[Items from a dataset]
========

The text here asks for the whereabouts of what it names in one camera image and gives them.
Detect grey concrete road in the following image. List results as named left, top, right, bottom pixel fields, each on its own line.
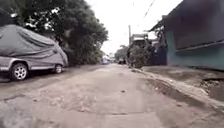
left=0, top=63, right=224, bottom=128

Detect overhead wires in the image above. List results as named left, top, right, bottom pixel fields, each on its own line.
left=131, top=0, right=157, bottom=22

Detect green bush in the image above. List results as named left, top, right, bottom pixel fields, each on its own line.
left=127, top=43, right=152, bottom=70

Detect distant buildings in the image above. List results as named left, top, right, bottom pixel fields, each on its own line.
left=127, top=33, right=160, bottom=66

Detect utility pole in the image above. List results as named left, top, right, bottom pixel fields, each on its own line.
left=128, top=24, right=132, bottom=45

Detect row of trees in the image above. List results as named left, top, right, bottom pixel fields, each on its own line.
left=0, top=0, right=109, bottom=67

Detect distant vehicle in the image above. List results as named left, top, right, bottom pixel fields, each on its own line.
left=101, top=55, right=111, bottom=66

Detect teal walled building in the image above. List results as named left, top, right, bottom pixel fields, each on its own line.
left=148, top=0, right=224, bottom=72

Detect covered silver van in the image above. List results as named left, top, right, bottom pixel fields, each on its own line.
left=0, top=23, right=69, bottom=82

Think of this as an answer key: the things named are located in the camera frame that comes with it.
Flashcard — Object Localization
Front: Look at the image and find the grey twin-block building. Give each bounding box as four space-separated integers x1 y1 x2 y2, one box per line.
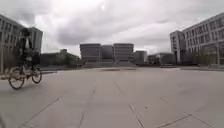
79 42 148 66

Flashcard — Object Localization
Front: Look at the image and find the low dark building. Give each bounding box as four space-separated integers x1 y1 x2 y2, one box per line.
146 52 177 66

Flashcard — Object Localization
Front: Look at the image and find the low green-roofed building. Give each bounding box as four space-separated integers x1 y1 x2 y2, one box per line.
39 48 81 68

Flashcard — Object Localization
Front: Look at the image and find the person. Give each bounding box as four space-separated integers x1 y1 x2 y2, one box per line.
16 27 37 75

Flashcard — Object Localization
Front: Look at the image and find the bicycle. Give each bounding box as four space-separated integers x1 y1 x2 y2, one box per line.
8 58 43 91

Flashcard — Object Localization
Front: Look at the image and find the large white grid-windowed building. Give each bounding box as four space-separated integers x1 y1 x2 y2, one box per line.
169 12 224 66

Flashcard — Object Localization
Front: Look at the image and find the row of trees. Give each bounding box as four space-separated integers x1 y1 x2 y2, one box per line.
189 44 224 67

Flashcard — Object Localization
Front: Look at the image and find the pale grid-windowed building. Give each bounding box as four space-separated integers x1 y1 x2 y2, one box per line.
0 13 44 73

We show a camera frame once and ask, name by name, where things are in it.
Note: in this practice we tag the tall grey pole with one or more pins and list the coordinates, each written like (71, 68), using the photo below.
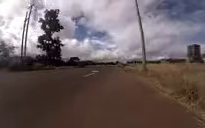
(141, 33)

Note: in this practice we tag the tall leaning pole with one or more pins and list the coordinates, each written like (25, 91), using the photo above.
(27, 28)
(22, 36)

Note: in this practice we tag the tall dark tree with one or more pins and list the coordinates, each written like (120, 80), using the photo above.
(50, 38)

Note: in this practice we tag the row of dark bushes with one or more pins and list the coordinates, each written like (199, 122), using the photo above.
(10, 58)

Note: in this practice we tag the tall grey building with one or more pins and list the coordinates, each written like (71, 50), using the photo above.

========

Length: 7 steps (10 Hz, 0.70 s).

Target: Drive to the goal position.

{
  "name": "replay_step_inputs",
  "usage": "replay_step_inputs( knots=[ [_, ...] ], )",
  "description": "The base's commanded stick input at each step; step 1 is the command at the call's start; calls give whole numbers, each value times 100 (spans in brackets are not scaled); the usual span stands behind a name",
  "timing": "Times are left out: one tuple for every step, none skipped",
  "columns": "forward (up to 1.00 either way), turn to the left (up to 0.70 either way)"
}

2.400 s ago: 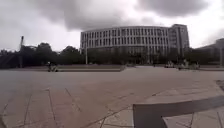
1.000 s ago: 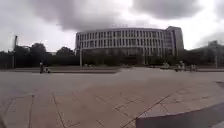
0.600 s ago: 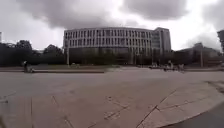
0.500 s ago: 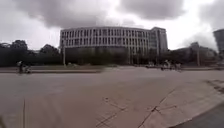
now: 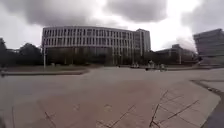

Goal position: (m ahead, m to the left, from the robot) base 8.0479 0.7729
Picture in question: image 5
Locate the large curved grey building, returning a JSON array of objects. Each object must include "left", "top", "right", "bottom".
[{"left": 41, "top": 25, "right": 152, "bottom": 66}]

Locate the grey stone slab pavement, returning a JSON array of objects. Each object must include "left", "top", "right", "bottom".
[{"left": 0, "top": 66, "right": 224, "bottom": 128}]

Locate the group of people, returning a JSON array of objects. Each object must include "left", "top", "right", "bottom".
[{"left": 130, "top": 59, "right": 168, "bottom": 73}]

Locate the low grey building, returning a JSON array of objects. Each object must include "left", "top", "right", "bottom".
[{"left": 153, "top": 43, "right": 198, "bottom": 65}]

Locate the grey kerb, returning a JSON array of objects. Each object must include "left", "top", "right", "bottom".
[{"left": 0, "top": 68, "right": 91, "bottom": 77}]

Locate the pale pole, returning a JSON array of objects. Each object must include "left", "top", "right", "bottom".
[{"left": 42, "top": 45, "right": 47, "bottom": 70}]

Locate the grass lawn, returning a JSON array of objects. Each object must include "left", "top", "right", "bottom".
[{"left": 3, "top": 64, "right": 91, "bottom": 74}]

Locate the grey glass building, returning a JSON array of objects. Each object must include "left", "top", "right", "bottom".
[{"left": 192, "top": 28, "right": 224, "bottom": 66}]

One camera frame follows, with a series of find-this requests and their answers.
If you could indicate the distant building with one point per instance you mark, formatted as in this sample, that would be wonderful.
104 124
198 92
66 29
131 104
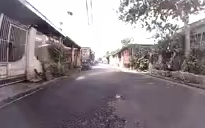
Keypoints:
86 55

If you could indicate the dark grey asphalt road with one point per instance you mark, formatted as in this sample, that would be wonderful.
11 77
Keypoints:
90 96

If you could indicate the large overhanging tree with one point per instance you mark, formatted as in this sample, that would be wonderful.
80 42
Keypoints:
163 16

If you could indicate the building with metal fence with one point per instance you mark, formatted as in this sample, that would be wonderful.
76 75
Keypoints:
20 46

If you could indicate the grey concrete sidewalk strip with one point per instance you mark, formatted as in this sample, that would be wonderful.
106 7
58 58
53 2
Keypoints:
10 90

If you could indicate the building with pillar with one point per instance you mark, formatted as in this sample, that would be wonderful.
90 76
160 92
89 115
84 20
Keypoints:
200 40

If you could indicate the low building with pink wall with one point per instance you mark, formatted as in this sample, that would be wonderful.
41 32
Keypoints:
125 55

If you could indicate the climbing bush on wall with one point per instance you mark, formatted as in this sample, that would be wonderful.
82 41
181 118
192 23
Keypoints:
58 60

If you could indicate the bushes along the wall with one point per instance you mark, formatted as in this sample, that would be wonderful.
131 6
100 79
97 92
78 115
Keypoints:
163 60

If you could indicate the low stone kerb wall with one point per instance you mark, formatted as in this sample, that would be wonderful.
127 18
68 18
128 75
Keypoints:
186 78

========

Task item: Go through the entries above and report each line with the string "base" in it.

Output:
  "description": "The base's commanded stick input at each step; step 1 is the command at the call's start; calls give whole numbers, each value times 100 (spans in brackets are not scaled); the usual span stands behind a name",
Goal position: (m ahead, m to the left, from the robot) base 8.0479 0.7729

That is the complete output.